All antibiotics were administered intravenously, and doses were consistent with guideline recommendations in all cases.

Guideline Adherence

Choice of antibiotics: Overall adherence for antibiotic selection was 76.1% (n=70). Discordance was identified in 23.9% (n=22) of cases, primarily due to the addition of metronidazole to cefoperazone in hepatobiliary (n=10) and upper gastrointestinal (n=5) procedures. Other deviations included the use of cefoperazone alone in colorectal surgery without metronidazole (n=4) and the use of amoxicillin-clavulanate in breast surgery where cloxacillin was recommended (n=3).

Timing of prophylaxis: The majority of patients (82.6%) received the first dose within one hour preceding surgical incision. Within this group, 71.7% received the dose between 30 and 60 minutes pre-incision, while 10.9% received it within 30 minutes of incision. Prophylaxis was administered at the time of incision in 10.9% and postoperatively in 6.5% of cases (Figure 1). The rate of appropriate timing (≤60 minutes pre-incision) was comparable to studies from other Indian tertiary care centres [12].

Intraoperative re-dosing: Among the 25 patients (27.2%) with surgery duration exceeding four hours, intraoperative re-dosing was administered in only 40.0% (n=10). The remaining 60.0% (n=15) did not receive a repeat dose despite prolonged procedure duration, representing a significant gap in adherence.

Duration of prophylaxis: Prophylactic antibiotics were discontinued within 24 hours postoperatively in 73.9% (n=68) of patients. Among the 26.1% (n=24) who received antibiotics for >24 hours, the reasons documented were: unknown or not specified (54.2%, n=13), suspected infection without confirmed SSI (29.2%, n=7), and presence of surgical drains (16.7%, n=4). None of the latter cases had documented indications for continued prophylaxis according to guidelines.

Surgical Site Infections

SSI occurred in 13 patients (14.1%) within 30 days postoperatively. Of these, superficial incisional SSI accounted for 69.2% (n=9), deep incisional SSI for 23.1% (n=3), and organ/space SSI for 7.7% (n=1). The most common clinical presentations were erythema (84.6%), purulent discharge (69.2%), and localized tenderness (61.5%). Fever (>38°C) was documented in 30.8% (n=4) of SSI cases. Wound cultures were obtained in 10 patients (76.9%), with Escherichia coli (n=5), Klebsiella pneumoniae (n=3), and Staphylococcus aureus (n=2) being the predominant isolates. Among the E. coli isolates, two were ESBL-producers.

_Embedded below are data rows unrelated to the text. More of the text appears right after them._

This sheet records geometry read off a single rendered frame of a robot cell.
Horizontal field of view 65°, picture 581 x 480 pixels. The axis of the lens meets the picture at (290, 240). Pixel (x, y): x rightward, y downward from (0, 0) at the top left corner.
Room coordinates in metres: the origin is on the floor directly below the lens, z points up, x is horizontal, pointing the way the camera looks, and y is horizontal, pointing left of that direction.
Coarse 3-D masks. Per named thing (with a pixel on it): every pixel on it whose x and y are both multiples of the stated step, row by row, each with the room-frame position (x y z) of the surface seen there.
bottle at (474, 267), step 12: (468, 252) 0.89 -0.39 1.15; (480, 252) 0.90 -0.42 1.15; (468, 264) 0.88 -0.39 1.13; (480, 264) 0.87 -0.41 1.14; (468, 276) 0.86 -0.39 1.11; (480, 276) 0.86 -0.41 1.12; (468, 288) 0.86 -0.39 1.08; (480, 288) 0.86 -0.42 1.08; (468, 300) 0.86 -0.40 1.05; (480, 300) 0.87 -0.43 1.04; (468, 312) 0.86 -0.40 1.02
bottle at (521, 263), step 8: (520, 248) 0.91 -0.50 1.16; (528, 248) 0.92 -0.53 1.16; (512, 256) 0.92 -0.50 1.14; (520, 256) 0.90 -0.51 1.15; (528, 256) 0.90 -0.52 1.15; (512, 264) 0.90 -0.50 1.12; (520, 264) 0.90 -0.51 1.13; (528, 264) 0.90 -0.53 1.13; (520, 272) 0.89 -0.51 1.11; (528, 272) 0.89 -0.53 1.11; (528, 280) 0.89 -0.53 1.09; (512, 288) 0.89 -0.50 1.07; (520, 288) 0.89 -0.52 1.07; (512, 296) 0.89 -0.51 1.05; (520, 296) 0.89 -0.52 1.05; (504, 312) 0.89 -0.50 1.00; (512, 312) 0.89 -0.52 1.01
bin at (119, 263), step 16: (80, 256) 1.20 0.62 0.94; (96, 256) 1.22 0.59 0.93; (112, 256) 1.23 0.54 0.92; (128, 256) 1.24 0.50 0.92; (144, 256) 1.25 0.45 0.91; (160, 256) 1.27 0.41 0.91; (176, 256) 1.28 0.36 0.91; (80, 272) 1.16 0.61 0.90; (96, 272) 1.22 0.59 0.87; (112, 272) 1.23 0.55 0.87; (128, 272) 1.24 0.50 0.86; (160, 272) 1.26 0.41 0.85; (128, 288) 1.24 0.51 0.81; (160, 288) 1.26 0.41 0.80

The highest SSI rates were observed in colorectal surgery (26.3%), followed by upper GI surgery (25.0%) and hepatobiliary surgery (18.8%) (Table 5). No significant association was found between adherence to antibiotic choice and SSI occurrence (p = 0.312). Similarly, timing of prophylaxis (≤1 hour vs. >1 hour pre-incision) did not demonstrate a statistically significant association with SSI (p = 0.408), consistent with findings from the Malaysian study that served as a model for this investigation [13].

Table 1. Recommended antibiotics for surgical prophylaxis (adapted from ICMR Guidelines 2019) [8]

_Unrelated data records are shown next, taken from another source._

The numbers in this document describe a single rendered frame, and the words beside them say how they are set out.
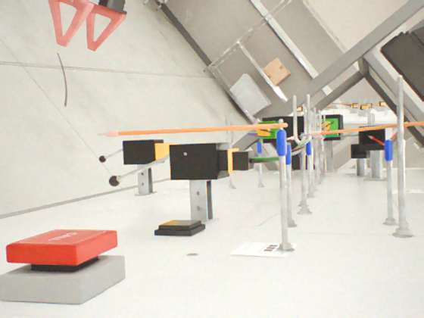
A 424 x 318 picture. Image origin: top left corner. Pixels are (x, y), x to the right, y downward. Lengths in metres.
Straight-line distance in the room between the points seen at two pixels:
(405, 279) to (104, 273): 0.19
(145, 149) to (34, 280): 0.58
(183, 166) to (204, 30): 7.76
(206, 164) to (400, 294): 0.28
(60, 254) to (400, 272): 0.22
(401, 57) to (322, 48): 6.50
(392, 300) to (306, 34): 7.77
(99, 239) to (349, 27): 7.78
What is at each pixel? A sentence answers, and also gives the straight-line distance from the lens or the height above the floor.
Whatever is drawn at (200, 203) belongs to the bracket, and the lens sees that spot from 0.55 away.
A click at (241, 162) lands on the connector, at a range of 0.53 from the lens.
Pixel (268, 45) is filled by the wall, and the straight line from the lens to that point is 8.07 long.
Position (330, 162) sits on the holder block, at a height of 1.19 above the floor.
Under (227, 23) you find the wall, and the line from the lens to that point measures 8.21.
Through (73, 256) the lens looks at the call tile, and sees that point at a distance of 0.31.
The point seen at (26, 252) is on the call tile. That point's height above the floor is 1.11.
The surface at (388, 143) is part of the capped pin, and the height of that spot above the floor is 1.31.
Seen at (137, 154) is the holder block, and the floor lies 0.98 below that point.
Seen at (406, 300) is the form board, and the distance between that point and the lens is 0.30.
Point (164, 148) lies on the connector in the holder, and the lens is 0.86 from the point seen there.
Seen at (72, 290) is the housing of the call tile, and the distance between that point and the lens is 0.31.
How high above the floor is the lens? 1.30
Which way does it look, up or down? 16 degrees down
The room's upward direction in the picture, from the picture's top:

Table 2. Demographic and surgical characteristics of patients (N=92)

Table 3. Parameters of antibiotic usage (N=92)

Table 4. Choice of antibiotics according to type of surgery (N=92)

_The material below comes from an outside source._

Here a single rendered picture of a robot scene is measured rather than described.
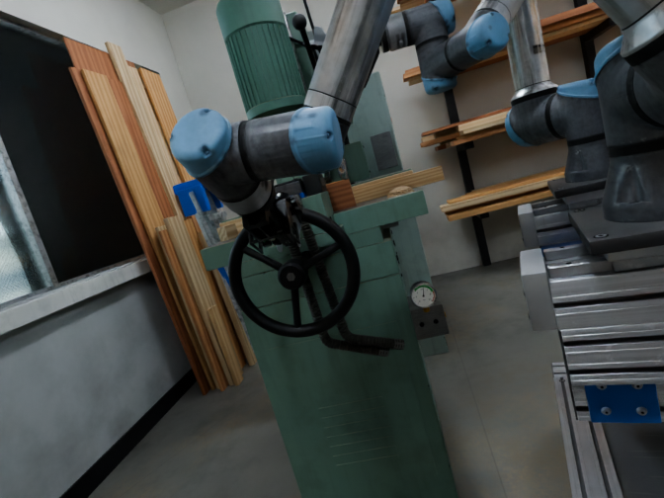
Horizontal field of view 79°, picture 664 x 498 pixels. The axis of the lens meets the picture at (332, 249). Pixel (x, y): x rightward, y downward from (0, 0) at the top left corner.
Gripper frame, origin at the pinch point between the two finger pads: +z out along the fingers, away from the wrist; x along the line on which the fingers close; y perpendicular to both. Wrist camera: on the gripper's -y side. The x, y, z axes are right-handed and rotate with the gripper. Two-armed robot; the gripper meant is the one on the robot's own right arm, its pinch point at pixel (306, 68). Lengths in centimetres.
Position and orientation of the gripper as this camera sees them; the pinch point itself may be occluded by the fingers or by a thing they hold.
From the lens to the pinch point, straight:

*Discordant with ICMR guidelines 2019

Table 5. SSI incidence according to antibiotic choice and type of surgery

*Discordant with guideline recommendations

Figure 1. Timing of surgical antimicrobial prophylaxis administration

Figure 2. Adherence to key surgical prophylaxis parameters

Adherence rate (%)

*Among procedures >4 hours duration

DISCUSSION

This prospective study evaluated adherence to national antibiotic guidelines for surgical prophylaxis at a tertiary care centre in Central Travancore, Kerala, and assessed the associated SSI rates. The overall adherence rate of 76.1% for antibiotic choice compares favourably with the Malaysian study (78.2%) that served as a model for this investigation [13]. However, notable gaps were identified in intraoperative re-dosing (40.0% adherence) and postoperative duration (73.9% adherence), highlighting areas requiring targeted antimicrobial stewardship interventions.

Antibiotic Selection Practices

The preference for third-generation cephalosporins (cefoperazone) as the first-line prophylactic agent in hepatobiliary, colorectal, and upper gastrointestinal surgery is concerning. While cefoperazone is an acceptable alternative in the ICMR guidelines, second-generation cephalosporins (cefuroxime) are recommended as preferred agents due to their narrower spectrum and lower risk of selecting for resistant organisms [8]. This pattern mirrors findings from other Indian institutions, where third-generation cephalosporins dominate surgical prophylaxis prescribing [6,14]. A ten-year trend study from Central India similarly reported that third-generation cephalosporins (41%) were the most prescribed prophylactic agents [15].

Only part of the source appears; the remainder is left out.